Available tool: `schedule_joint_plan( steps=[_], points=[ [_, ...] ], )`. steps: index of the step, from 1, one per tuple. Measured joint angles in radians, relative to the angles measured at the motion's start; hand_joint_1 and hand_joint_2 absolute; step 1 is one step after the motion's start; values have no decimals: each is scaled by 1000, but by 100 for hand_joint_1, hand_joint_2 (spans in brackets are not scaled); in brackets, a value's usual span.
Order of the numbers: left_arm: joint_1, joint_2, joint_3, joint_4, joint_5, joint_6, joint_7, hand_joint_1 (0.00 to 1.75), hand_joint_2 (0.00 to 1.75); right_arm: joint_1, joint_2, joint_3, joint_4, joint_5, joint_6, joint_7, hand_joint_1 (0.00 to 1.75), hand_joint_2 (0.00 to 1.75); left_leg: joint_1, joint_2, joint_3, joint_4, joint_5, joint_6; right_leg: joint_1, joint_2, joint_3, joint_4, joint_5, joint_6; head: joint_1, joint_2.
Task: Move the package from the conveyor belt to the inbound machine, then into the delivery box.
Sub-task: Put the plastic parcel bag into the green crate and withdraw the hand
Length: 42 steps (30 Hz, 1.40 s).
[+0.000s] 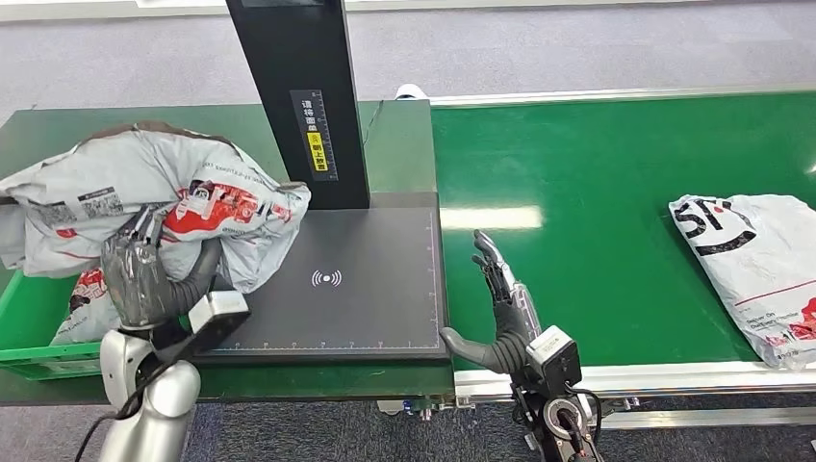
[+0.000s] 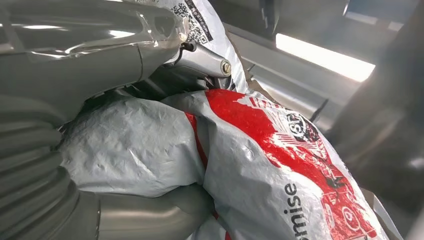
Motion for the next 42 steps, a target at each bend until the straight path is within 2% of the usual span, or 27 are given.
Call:
schedule_joint_plan(
  steps=[5, 9, 13, 17, 20, 24, 33, 34, 35, 37, 38, 39, 42],
  points=[
    [-162, 51, 98, 149, -1, -48, 137, 175, 175, 5, -5, -4, -1, -1, -5, -8, 0, 175, 0, 1, 0, 0, 0, 0, 0, 1, -1, 0, 1, -1, 0, 0],
    [-292, 94, 185, 300, 54, -10, 157, 175, 175, 7, -7, -5, -1, -1, -11, -11, 0, 175, 0, 2, -1, 0, 1, -1, 0, 1, -1, 1, 1, -1, 0, 0],
    [-362, 130, 267, 415, 70, 24, 172, 175, 175, 4, -9, -5, 0, -2, -15, -12, 0, 175, 0, 1, -2, 0, 1, -1, 0, 2, -2, 1, 1, -1, 0, 0],
    [-409, 157, 318, 525, 33, -11, 242, 175, 175, -4, -10, -5, 1, -3, -16, -14, 0, 175, 0, 1, -3, 0, 1, -1, 0, 1, -3, 1, 1, -1, 0, 0],
    [-449, 180, 329, 637, -55, -110, 350, 175, 175, -10, -10, -5, 5, -3, -16, -15, 0, 175, 0, 1, -3, 0, 1, -1, 0, 1, -3, 1, 1, -1, 0, 0],
    [-500, 206, 329, 794, -137, -316, 455, 175, 175, -30, -9, -5, 19, -2, -10, -16, 0, 175, 0, 1, -2, 0, 1, -1, 0, 1, -3, 1, 1, -1, 0, 0],
    [-577, 229, 341, 995, -161, -595, 479, 175, 175, -70, 2, -5, 59, 5, -4, -7, 0, 175, 0, 0, -3, 0, 1, -1, 0, 0, -2, 1, 1, -1, 0, 0],
    [-583, 231, 342, 1005, -165, -616, 480, 154, 175, -72, 3, -5, 62, 7, -4, -6, 0, 175, 0, -1, -3, 0, 1, -1, 0, 0, -2, 1, 1, -1, 0, 0],
    [-589, 232, 342, 1015, -170, -632, 482, 121, 175, -74, 5, -5, 65, 7, -4, -5, 0, 175, 0, -1, -3, 0, 1, -1, 0, 0, -2, 1, 1, -1, 0, 0],
    [-596, 234, 342, 1028, -177, -646, 488, 34, 175, -76, 6, -5, 70, 8, -4, -4, 0, 175, 0, -2, -2, 0, 1, -1, 0, -1, -1, 1, 1, -1, 0, 0],
    [-597, 234, 342, 1033, -180, -641, 491, 10, 175, -76, 7, -5, 71, 9, -4, -3, 0, 175, 0, -2, -2, 0, 1, -1, 0, -1, -1, 1, 1, -1, 0, 0],
    [-597, 234, 342, 1036, -181, -626, 492, 0, 175, -76, 7, -5, 72, 9, -4, -3, 0, 175, 0, -2, -2, 0, 1, -1, 0, -1, -1, 1, 1, -1, 0, 0],
    [-594, 230, 342, 1040, -178, -535, 472, 0, 175, -73, 7, -5, 72, 8, -4, -2, 0, 175, 0, -2, -2, 0, 1, -1, 0, -1, -1, 1, 1, -1, 0, 0]
  ],
)
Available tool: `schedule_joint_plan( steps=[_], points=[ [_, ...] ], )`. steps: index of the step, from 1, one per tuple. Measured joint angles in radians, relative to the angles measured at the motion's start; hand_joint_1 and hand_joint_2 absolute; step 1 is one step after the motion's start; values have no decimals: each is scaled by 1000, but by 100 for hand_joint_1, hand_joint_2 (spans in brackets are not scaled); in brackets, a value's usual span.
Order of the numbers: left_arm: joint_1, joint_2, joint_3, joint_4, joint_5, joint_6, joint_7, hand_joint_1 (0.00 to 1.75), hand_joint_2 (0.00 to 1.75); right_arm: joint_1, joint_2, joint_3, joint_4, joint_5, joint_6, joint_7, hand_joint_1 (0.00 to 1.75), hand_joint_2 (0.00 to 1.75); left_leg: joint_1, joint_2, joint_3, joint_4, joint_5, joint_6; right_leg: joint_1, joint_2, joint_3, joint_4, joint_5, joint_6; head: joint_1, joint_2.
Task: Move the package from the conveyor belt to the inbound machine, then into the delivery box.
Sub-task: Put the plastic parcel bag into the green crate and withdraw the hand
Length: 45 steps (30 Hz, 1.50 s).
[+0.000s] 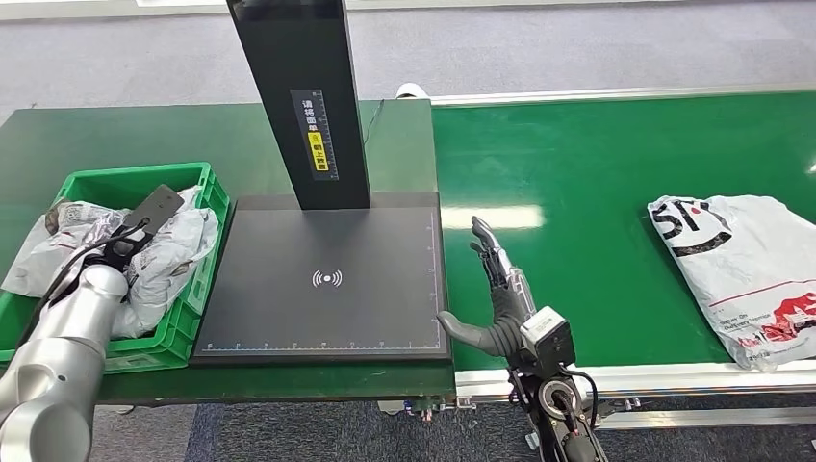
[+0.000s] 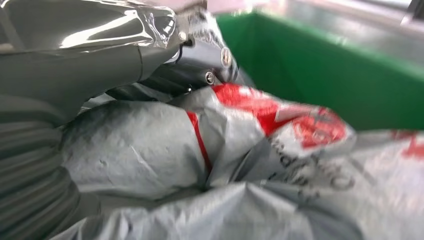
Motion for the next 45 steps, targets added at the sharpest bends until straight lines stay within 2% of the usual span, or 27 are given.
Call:
schedule_joint_plan(
  steps=[8, 13, 18, 25, 31, 33, 35, 38, 45],
  points=[
    [24, -27, -2, -14, 34, 185, -157, 0, 175, 6, -1, 0, 0, -9, 2, 4, 0, 175, 0, -1, -1, 0, 0, 0, 0, -1, -1, 0, 0, 0, 0, 0],
    [44, -60, -13, -65, 113, 190, -268, 0, 175, 5, -2, 0, 0, -16, -3, -3, 0, 175, 0, -5, -2, 0, 1, 1, 0, -7, 1, -1, 0, 0, 0, 0],
    [89, -98, -67, -151, 218, 188, -345, 0, 175, 5, -5, 0, 0, -23, -11, -10, 0, 175, 0, -5, -2, 0, 1, 1, 0, -7, 1, -1, 0, 0, 0, 0],
    [209, -144, -181, -346, 378, 252, -442, 0, 175, 5, -10, 0, 0, -48, -16, -24, 0, 175, 0, -2, -2, 0, 1, 1, 0, -4, -1, -1, 0, 0, 0, 0],
    [373, -185, -263, -590, 527, 380, -559, 0, 175, 6, -11, 1, 0, -54, -22, -31, 0, 175, 0, -1, -3, 0, 0, 1, 0, -3, -2, -1, 0, 0, 0, 0],
    [426, -200, -282, -672, 594, 390, -607, 0, 175, 6, -12, 2, 0, -57, -23, -31, 0, 175, 0, -2, -3, 0, 0, 1, 0, -3, -2, -1, 0, 0, 0, 0],
    [475, -216, -301, -751, 680, 351, -650, 0, 175, 5, -12, 3, 0, -63, -23, -31, 0, 175, 0, -2, -3, 0, 0, 1, 0, -3, -2, -1, 0, 0, 0, 0],
    [536, -238, -335, -846, 787, 245, -686, 0, 175, 4, -13, 3, 0, -71, -18, -30, 0, 175, 0, -2, -3, 0, 0, 1, 0, -3, -2, -1, 0, 0, 0, 0],
    [639, -274, -420, -926, 1016, -134, -754, 0, 175, -2, -14, 3, 4, -83, 11, -31, 0, 175, 0, -2, -3, 0, 0, 1, 0, -3, -2, -1, 0, 0, 0, 0]
  ],
)
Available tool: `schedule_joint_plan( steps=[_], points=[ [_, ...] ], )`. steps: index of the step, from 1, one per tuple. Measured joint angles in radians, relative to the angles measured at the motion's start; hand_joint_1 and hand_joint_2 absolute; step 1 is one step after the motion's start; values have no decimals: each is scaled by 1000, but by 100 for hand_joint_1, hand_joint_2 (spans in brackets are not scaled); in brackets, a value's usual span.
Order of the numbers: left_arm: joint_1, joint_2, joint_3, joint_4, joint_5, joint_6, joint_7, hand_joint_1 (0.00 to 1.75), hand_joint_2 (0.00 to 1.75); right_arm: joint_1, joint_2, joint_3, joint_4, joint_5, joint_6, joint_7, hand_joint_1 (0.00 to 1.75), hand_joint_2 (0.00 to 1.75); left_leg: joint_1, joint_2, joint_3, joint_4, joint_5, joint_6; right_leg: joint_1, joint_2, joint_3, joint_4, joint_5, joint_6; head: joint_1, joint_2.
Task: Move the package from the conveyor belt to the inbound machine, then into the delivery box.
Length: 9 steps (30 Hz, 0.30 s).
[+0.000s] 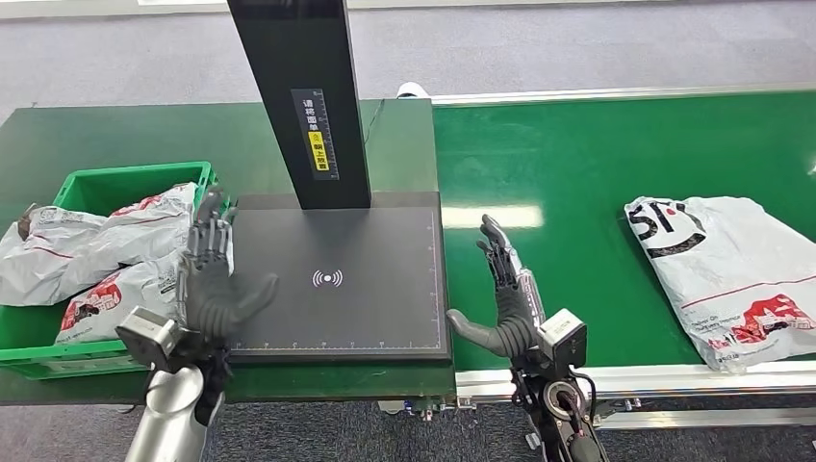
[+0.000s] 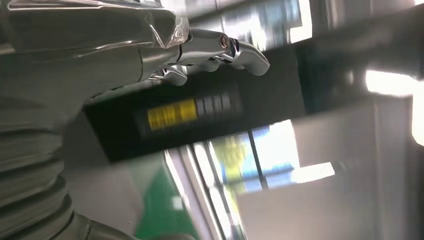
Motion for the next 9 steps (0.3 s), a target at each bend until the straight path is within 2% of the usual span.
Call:
schedule_joint_plan(
  steps=[5, 9],
  points=[
    [34, -38, -56, 40, 105, -164, -11, 0, 175, -21, 1, 9, 14, -1, 17, -1, 0, 175, 0, 0, 0, 0, 0, 0, 0, 0, 0, 0, 0, 0, 0, 0],
    [44, -67, -83, 104, 134, -207, -1, 0, 175, -34, 6, 19, 24, 0, 24, 4, 0, 175, 0, 0, 0, 0, 0, 0, 0, 0, 0, 0, 0, 0, 0, 0]
  ],
)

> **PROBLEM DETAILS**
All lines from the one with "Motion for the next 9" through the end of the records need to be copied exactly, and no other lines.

> **WRITTEN SOLUTION**
Motion for the next 9 steps (0.3 s), a target at each bend until the straight path is within 2% of the usual span.
Call:
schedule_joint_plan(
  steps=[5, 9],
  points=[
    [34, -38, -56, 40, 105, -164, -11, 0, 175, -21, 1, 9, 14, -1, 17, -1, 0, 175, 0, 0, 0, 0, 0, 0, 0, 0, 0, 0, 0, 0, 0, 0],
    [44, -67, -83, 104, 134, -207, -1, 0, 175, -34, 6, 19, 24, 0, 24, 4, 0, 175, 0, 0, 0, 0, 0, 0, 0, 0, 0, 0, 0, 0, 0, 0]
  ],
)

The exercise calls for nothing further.